EXERCISE:
Print every line of the listing below, starting with the line that holds "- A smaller" and going on through the line that holds "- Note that", both included, and print nothing else.

PROVIDED DATA:
#####

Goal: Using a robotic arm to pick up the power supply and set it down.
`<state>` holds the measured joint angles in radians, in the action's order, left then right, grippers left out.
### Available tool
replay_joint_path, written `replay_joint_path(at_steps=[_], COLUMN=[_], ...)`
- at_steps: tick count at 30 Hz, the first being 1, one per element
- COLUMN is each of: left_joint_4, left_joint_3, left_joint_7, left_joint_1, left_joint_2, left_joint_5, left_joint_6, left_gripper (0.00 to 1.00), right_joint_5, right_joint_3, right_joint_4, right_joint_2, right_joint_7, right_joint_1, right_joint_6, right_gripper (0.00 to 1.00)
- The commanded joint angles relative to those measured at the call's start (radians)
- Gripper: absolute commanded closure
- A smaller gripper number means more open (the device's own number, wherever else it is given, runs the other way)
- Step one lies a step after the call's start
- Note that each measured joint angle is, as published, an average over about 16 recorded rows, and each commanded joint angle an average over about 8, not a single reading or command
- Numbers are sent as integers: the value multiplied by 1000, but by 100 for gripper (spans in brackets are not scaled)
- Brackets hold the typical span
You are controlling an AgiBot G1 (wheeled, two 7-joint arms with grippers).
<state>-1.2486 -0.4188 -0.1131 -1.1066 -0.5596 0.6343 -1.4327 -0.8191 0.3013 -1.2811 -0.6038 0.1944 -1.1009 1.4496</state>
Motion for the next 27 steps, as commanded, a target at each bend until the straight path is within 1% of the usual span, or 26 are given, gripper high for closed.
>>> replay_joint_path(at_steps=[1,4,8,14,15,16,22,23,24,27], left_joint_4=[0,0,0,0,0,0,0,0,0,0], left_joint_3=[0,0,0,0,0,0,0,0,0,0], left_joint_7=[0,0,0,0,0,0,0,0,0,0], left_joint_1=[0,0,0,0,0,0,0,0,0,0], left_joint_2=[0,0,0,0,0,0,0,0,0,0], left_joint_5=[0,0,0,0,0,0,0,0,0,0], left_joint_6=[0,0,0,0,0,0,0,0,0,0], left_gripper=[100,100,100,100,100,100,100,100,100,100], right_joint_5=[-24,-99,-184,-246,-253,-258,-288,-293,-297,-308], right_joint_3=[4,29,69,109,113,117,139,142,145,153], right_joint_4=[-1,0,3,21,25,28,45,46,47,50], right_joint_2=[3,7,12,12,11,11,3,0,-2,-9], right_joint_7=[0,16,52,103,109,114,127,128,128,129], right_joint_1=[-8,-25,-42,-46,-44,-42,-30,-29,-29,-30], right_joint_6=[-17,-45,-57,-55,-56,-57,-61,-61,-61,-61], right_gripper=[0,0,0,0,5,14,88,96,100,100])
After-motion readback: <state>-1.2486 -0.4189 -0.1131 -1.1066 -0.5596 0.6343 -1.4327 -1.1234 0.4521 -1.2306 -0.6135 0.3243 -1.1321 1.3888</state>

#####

OUTPUT FOR THIS EXERCISE:
- A smaller gripper number means more open (the device's own number, wherever else it is given, runs the other way)
- Step one lies a step after the call's start
- Note that each measured joint angle is, as published, an average over about 16 recorded rows, and each commanded joint angle an average over about 8, not a single reading or command

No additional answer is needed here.